= Laecania gens =

Ancient Roman family

The gens Laecania or Lecania was a minor plebeian family at ancient Rome. Members of this gens first appear in history during the reign of Tiberius. The first to attain the consulship was Gaius Laecanius Bassus in AD 40.

==Origin==
The nomen Laecanius seems to belong to a class of gentilicia formed using the sufix -anius, typically derived from cognomina ending in -anus, or derived from other "a-stem" words. The name might be derived from the surname Laeca, which was used by a family of the Porcia gens, or from the same root.

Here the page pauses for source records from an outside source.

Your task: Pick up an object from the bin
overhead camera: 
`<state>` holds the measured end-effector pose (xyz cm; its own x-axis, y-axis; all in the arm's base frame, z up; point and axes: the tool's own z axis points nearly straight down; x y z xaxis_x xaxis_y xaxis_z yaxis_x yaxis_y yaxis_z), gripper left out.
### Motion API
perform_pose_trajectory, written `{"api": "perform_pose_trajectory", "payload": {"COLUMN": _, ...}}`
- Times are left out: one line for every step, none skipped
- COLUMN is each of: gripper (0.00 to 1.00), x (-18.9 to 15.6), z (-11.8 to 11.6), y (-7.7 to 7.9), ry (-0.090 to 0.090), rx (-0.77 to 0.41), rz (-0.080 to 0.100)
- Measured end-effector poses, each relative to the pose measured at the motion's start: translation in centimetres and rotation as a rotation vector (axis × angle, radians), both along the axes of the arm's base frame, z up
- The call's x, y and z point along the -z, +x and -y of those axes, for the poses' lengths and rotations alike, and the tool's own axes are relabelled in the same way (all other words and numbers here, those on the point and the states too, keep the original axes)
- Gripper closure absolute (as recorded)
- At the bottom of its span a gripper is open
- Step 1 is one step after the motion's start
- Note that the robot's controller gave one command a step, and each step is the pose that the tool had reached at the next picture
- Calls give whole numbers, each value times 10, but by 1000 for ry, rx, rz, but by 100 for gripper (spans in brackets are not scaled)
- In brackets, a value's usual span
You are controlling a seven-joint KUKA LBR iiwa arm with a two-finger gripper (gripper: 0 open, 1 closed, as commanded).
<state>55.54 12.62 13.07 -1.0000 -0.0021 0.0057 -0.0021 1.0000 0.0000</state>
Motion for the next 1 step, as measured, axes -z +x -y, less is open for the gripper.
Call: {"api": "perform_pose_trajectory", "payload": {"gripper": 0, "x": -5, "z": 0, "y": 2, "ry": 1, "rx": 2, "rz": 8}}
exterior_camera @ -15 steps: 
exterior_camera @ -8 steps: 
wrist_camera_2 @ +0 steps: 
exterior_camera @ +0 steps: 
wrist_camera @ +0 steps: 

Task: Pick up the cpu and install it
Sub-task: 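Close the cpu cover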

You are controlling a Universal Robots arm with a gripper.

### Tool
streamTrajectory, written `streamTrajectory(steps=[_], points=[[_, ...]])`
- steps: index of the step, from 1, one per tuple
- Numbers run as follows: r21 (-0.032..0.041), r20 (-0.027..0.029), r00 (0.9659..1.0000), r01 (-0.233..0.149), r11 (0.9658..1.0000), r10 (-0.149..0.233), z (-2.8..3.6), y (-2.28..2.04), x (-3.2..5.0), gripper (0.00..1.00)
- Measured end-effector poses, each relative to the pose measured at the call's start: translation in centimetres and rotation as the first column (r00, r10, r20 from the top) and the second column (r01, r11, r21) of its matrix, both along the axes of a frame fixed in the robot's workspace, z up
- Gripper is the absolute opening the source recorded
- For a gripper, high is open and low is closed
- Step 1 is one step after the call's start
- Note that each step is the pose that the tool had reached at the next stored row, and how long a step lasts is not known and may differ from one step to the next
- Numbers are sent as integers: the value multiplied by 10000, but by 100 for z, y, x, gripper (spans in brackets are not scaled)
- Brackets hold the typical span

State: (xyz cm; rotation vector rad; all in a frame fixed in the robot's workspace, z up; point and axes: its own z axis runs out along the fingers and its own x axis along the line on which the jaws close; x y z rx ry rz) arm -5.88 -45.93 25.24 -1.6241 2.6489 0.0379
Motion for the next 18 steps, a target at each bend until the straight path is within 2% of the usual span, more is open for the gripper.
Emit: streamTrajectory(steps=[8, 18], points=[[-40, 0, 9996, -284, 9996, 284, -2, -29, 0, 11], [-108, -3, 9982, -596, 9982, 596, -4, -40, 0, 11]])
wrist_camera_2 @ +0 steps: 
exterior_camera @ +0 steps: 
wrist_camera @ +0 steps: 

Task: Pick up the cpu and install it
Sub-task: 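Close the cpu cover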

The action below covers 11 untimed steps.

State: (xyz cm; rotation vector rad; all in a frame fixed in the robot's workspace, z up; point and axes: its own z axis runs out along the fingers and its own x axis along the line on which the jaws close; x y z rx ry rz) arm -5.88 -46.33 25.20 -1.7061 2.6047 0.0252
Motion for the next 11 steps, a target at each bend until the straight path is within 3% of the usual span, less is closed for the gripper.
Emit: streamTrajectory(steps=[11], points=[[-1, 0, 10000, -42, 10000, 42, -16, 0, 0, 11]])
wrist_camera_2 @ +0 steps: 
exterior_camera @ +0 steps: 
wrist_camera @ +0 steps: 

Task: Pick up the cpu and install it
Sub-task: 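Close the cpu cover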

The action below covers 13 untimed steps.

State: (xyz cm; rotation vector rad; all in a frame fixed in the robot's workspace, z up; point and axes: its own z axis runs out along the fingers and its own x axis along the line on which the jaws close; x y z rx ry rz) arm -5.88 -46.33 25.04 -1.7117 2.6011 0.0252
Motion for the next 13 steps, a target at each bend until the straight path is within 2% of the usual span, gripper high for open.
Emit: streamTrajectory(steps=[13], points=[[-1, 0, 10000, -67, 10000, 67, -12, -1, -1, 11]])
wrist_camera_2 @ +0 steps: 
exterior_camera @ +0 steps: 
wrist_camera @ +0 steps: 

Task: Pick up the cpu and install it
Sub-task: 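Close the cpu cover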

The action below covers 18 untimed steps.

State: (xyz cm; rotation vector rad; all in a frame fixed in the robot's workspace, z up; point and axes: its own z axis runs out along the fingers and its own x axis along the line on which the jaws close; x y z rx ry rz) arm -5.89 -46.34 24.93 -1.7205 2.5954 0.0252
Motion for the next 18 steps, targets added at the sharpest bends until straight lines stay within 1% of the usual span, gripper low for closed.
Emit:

==Branches and cognomina==
The only important family of the Laecanii bore the cognomen Bassus, originally indicating someone stout. This family settled at Fasana in Istria shortly after 50 BC, and founded an important pottery workshop, which they owned until AD 78, when Gaius Laecanius Bassus died without heirs.

==Members==

===Laecanii Bassi===
- Gaius Laecanius Bassus, praetor urbanus in AD 32, and consul in 40.
- Gaius Laecanius (C. f.) Bassus, consul in AD 64.
- Gaius Laecanius Bassus Caecina Paetus, probably one of the Caecinae adopted into the Lecania gens, was consul suffectus for the months of November and December in AD 70. He was governor of Asia from 80 to 81.
- Gaius Laecanius C. f. Bassus Caecina Flaccus, probably the son of Gaius Laecanius Bassus Caecina Paetus, the consul of AD 70, was buried at Brundisium in Calabria, aged eighteen.
- Gaius Lecanius C. f. Bassus Paccius Paelignus, named in an inscription from Rome.
- Quintus Laecanius Bassus, mentioned by Pliny the Elder as a contemporary who died after puncturing a carbuncle on his left hand. Possibly the same person as Gaius Laecanius Bassus, the consul of AD 64.
- Laecania, a woman whom Martial contrasted with Thaïs in one of his epigrams. Thaïs is said to have had black teeth, Laecania white; the reason being that Laecania wore false teeth, while Thaïs still had her own.

===Others===
- Lecanius or Laecanius, a soldier in the year of the four emperors, AD 69, and one of several persons said to have given Galba his death-blow.
- Lecanius Areius, a Greek physician, who probably lived in or before the first century AD. Few details of his life are known, but he was quoted in at least one passage by Galen, and perhaps on several subsequent occasions, although his identification is uncertain. He may have written on the life of Hippocrates.
- Laecanius Vitalianus, husband of Faminia Novatilla, and father of Gaius Laecanius Novatillianus.
- Gaius Laecanius Novatillianus, subprefect of the vigiles in the early third century AD, was the son of Laecanius Vitalianus and Faminia Novatilla, and father of Laecanius Novatillianus and Laecanius Volusianus.
- Laecanius C. f. Novatillianus, son of Gaius Laecanius Novatillianus, and brother of Laecanius Volusianus.
- Laecanius C. f. Volusianus, son of Gaius Laecanius Novatillianus, and brother of the younger Laecanius Novatillianus.